Across the entries that follow, tally every line holding the word "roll" and reply with the count alone.

PROVIDED DATA Block Start

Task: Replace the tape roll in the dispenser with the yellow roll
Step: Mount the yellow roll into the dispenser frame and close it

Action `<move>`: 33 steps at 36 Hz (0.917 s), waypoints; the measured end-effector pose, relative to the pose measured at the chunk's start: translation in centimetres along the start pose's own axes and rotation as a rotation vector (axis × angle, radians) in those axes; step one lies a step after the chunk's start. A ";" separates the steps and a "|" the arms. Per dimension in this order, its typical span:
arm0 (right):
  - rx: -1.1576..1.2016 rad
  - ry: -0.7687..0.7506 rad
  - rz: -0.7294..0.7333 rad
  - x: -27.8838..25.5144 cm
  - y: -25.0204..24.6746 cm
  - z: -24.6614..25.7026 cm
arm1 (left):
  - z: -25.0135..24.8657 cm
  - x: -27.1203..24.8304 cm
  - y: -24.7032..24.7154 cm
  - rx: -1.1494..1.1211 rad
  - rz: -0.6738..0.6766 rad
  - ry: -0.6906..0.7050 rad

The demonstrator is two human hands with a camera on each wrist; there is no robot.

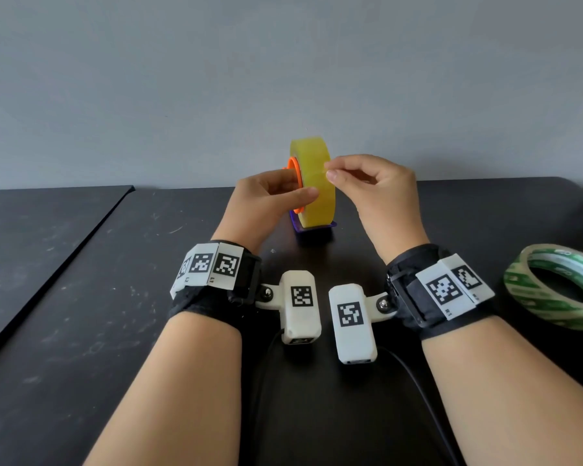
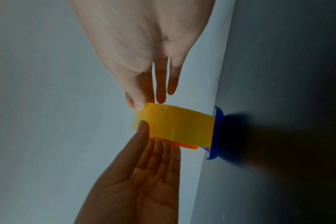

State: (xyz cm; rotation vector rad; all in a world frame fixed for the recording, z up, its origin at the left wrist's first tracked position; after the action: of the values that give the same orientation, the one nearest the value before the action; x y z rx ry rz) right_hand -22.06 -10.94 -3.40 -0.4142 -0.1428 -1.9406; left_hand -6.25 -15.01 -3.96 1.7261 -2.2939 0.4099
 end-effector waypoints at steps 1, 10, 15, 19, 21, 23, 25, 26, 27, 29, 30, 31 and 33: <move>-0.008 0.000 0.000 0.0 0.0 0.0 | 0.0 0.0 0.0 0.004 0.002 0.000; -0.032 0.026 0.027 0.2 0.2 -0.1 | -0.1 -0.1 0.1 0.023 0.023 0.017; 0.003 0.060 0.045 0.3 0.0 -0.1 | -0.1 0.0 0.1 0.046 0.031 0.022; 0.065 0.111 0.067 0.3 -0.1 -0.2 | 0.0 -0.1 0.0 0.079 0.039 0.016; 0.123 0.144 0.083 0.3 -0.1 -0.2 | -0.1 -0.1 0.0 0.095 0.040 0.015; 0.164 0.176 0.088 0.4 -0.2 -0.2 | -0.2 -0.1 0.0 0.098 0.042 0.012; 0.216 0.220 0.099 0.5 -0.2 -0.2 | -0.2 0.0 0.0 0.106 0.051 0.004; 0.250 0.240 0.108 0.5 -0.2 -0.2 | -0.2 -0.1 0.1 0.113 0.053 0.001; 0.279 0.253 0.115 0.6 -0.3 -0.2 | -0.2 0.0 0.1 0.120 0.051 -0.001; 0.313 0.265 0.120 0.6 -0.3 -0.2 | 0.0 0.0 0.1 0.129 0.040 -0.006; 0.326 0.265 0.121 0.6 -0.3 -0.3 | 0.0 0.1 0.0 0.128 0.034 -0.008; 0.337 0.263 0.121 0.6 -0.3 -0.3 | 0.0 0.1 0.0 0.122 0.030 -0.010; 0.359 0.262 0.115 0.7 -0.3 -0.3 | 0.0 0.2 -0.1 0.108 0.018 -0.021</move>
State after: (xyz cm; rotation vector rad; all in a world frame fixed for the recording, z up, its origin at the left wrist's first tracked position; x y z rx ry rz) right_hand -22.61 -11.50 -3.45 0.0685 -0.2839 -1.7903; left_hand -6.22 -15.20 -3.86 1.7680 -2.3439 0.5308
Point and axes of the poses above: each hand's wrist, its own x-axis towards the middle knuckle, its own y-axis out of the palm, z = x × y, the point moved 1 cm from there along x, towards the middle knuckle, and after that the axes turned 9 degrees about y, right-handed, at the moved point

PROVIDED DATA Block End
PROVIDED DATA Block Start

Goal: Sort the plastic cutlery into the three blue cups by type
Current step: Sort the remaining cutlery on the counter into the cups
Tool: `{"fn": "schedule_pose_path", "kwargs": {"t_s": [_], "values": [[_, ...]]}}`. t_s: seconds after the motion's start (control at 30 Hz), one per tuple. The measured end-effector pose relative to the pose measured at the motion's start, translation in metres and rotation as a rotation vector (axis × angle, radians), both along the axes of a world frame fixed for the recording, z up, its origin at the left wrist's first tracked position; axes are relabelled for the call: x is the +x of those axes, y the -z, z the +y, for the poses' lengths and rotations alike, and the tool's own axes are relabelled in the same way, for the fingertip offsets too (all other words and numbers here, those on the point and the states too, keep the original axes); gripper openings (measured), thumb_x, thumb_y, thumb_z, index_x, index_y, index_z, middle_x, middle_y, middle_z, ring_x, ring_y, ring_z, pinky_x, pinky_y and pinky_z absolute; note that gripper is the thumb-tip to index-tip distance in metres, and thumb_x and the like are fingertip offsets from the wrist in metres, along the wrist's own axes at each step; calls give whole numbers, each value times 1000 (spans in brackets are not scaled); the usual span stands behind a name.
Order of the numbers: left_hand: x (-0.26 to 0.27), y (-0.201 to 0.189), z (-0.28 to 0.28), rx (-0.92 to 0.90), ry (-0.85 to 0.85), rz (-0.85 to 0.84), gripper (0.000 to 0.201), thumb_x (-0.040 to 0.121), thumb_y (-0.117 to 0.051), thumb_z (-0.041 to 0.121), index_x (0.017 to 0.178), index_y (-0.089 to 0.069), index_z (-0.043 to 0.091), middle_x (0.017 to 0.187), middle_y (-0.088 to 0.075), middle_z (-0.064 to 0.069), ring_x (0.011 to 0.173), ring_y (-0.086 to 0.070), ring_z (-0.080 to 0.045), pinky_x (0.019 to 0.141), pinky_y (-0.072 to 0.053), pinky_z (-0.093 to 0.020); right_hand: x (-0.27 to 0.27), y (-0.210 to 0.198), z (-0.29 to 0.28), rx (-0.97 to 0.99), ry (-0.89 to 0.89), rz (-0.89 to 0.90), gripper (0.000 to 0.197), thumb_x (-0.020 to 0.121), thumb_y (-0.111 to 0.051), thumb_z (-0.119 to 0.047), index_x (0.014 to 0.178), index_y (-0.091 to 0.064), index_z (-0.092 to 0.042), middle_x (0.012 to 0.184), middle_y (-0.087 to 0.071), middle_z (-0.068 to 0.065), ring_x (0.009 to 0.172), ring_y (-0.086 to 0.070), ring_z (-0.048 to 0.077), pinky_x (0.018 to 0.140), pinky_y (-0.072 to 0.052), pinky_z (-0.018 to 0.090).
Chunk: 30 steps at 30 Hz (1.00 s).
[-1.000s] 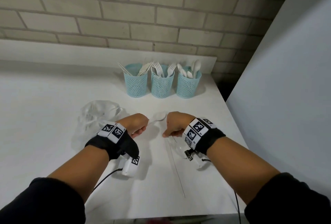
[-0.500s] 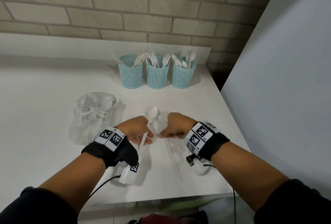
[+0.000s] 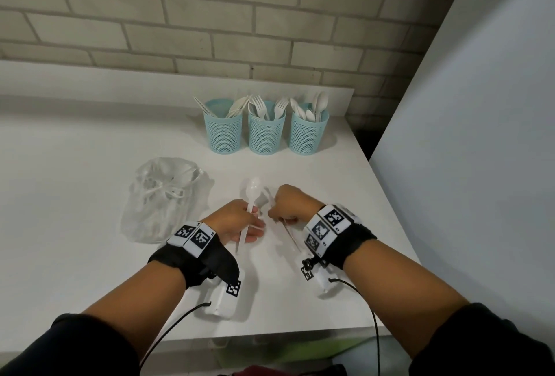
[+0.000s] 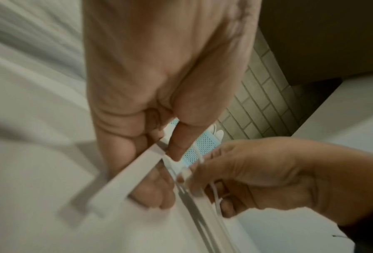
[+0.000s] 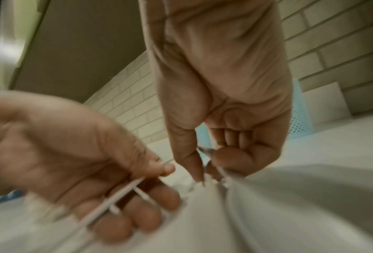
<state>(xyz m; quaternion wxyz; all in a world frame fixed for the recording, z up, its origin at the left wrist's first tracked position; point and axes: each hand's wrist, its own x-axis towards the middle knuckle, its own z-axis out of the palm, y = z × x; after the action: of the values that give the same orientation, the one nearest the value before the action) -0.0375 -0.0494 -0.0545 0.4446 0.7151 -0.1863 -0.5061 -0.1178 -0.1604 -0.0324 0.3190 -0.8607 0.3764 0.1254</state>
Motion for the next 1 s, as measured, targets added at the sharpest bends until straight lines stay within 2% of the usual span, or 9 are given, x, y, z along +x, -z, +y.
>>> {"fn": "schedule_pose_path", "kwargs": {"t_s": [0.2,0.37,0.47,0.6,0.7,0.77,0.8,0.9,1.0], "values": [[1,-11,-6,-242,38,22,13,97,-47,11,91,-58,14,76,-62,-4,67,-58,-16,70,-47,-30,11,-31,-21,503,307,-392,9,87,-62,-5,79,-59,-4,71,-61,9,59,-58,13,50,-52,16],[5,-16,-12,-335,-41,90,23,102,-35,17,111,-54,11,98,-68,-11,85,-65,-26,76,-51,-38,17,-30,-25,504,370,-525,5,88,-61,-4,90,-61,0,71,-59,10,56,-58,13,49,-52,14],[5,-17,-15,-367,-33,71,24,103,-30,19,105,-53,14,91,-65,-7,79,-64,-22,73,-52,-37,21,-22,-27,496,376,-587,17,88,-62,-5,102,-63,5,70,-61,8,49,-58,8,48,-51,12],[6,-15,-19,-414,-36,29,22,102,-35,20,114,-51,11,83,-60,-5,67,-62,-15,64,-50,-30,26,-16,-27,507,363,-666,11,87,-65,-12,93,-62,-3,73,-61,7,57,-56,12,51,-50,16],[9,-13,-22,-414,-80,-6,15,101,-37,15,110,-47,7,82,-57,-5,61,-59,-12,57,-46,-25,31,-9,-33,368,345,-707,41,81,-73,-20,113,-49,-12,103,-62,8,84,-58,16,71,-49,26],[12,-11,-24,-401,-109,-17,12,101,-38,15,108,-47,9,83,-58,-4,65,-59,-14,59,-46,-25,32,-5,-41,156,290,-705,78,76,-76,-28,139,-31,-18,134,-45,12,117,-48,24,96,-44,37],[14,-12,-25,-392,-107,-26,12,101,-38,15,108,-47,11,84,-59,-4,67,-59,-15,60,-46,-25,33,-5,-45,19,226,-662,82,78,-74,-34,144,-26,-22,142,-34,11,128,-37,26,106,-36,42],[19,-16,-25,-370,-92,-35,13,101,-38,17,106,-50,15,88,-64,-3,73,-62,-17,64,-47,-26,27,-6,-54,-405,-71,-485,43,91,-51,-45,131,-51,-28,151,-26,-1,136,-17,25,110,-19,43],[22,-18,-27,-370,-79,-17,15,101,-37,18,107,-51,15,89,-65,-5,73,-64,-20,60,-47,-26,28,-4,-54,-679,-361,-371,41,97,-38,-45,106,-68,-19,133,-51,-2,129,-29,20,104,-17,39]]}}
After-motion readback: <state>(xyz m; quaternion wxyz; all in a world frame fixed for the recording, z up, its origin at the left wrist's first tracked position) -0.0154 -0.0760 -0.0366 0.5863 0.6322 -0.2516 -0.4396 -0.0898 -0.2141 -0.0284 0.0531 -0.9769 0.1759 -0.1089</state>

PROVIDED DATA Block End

PROBLEM SOLUTION – 2